18·03·2026
La actuación ha contado con una inversión de 46.360 euros y ha permitido regenerar una zona degradada de media hectárea en el Alto Ihurre mediante la creación de un nuevo camino, la plantación de más de 550 árboles y arbustos autóctonos y la instalación de elementos naturales para favorecer la biodiversidad y el uso público del espacio.
El nuevo espacio verde mejora el confort térmico del entorno y refuerza la red de refugios climáticos impulsada para ofrecer a la ciudadanía lugares con sombra, naturaleza y descanso frente a episodios de calor extremo.
José Ignacio Asensio: “Las infraestructuras verdes son una herramienta clave para adaptar nuestros municipios al cambio climático y mejorar la calidad de vida de las personas”.
El Departamento de Sostenibilidad de la Diputación Foral de Gipuzkoa ha inaugurado hoy una nueva infraestructura verde en el barrio de Ihurre, en Olaberria, un espacio natural recuperado para el uso público que se integra en la red de refugios climáticos del territorio impulsada por el Departamento junto a la Fundación Naturklima. En la visita han participado el diputado de Sostenibilidad, José Ignacio Asensio, el alcalde de Olaberria, Jokin Garmendia, y la directora de Turismo de Gobierno Vasco, Clara Navas.
La actuación se ha desarrollado en el Alto Ihurre, una zona recreativa de 2,3 hectáreas que funciona como pulmón verde del municipio y área de esparcimiento para la ciudadanía. El proyecto ha permitido recuperar una parcela degradada de aproximadamente media hectárea, ampliando el espacio disponible para el uso vecinal y reforzando al mismo tiempo la protección de la fauna y la flora del entorno.
Regeneración de una zona degradada
Los trabajos, ejecutados por la empresa Juan Jaime Alkiza con una inversión de 46.360 euros, han contado con la dirección de obra de AR Consultores en Medio Ambiente S.L. y se han desarrollado en un plazo de cuatro semanas. La actuación se enmarca además en el impulso a las soluciones basadas en la naturaleza financiadas a través de los fondos europeos Next Generation.
La intervención ha incluido la retirada de varias construcciones abandonadas, entre ellas una caseta con cubierta de amianto que ha sido retirada por una empresa especializada, así como la limpieza y desbroce de una superficie de más de 4.200 metros cuadrados. Posteriormente se ha llevado a cabo una regeneración integral del espacio mediante movimientos de tierra y la creación de un nuevo camino de 280 metros de longitud y dos metros de anchura que mejora la accesibilidad y el recorrido por el entorno.
Entre las actuaciones realizadas destaca también la creación de un “mikado” de troncos, una estructura natural elaborada con madera procedente de los propios árboles talados durante la obra que favorece la biodiversidad y sirve de refugio para pequeños animales. Asimismo, se han instalado bancos y una mesa construidos con troncos del propio entorno para facilitar el uso recreativo del espacio, además de colocar un vallado en las zonas necesarias para proteger las nuevas plantaciones.

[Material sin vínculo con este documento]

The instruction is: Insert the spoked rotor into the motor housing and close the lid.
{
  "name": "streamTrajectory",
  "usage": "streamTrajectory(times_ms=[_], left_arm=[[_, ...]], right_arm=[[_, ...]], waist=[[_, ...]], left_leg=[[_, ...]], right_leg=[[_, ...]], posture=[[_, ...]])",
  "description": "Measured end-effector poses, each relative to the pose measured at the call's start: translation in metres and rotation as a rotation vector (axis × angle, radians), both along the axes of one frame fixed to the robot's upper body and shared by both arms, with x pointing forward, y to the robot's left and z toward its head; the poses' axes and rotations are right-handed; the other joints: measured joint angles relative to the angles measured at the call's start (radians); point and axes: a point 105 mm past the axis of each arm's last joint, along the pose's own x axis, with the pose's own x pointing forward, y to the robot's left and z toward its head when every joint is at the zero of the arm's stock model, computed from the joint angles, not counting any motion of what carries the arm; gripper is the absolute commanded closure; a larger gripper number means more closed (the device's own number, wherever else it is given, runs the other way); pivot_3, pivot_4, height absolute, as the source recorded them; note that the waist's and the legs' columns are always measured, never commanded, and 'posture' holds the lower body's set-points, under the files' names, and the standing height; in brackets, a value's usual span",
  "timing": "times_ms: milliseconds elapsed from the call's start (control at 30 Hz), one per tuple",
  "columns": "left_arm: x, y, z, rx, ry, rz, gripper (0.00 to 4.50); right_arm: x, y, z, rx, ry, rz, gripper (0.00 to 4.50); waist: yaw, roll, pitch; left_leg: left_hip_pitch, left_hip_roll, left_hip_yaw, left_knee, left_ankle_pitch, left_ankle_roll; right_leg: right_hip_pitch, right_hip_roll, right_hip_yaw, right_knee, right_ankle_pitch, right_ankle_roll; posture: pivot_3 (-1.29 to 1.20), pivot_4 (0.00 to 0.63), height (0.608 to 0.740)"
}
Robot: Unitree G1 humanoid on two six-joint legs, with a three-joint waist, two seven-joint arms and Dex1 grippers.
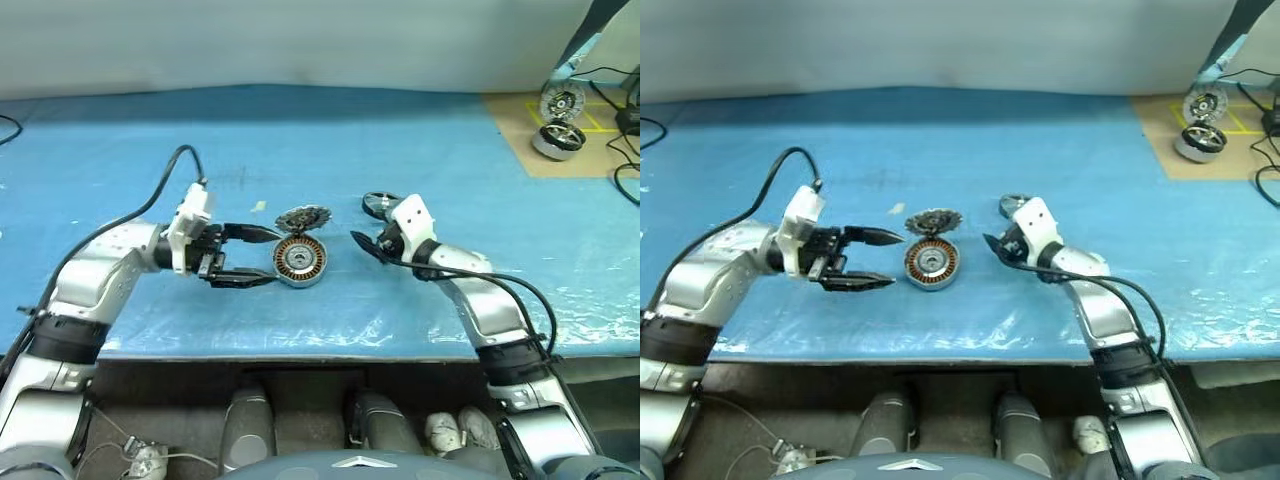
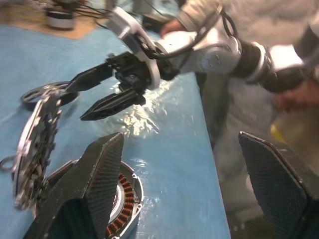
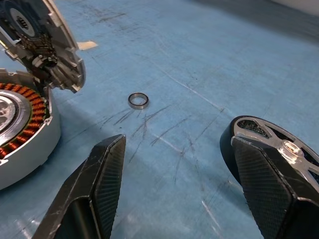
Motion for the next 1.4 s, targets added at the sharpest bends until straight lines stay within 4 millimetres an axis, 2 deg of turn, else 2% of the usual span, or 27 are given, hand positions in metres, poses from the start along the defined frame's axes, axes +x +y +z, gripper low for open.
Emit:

Plantación de especies autóctonas
El proyecto ha apostado además por la restauración ecológica del entorno mediante la plantación de 222 árboles de especies autóctonas —entre ellas robles, cerezos silvestres, serbales y abedules— y 335 arbustos propios del bosque atlántico, junto con la siembra de hierba en toda la superficie intervenida.
Estas actuaciones contribuyen a reforzar la biodiversidad del entorno y a crear un espacio natural más resiliente frente a los efectos del cambio climático.
Un espacio natural que actúa como refugio climático
Durante la visita, el diputado de Sostenibilidad ha destacado que “proyectos como el de Ihurre demuestran que la adaptación al cambio climático también se construye desde lo local, recuperando espacios degradados y transformándolos en lugares vivos que aportan sombra, naturaleza y bienestar a la ciudadanía”. En este sentido, ha subrayado que “la red de refugios climáticos que estamos impulsando permite que cada vez más municipios dispongan de espacios naturales preparados para hacer frente a episodios de calor extremo”.
Esta actuación se suma a la red de refugios climáticos impulsada por el Departamento de Sostenibilidad y la Fundación Naturklima, una red que ya está presente en municipios como Donostia, Azkoitia, Legazpi, Arrasate, Getaria, Irun, Legorreta, Hernani, Orio o Idiazabal, entre otros, y que continúa ampliándose para garantizar una cobertura equilibrada en todo el territorio.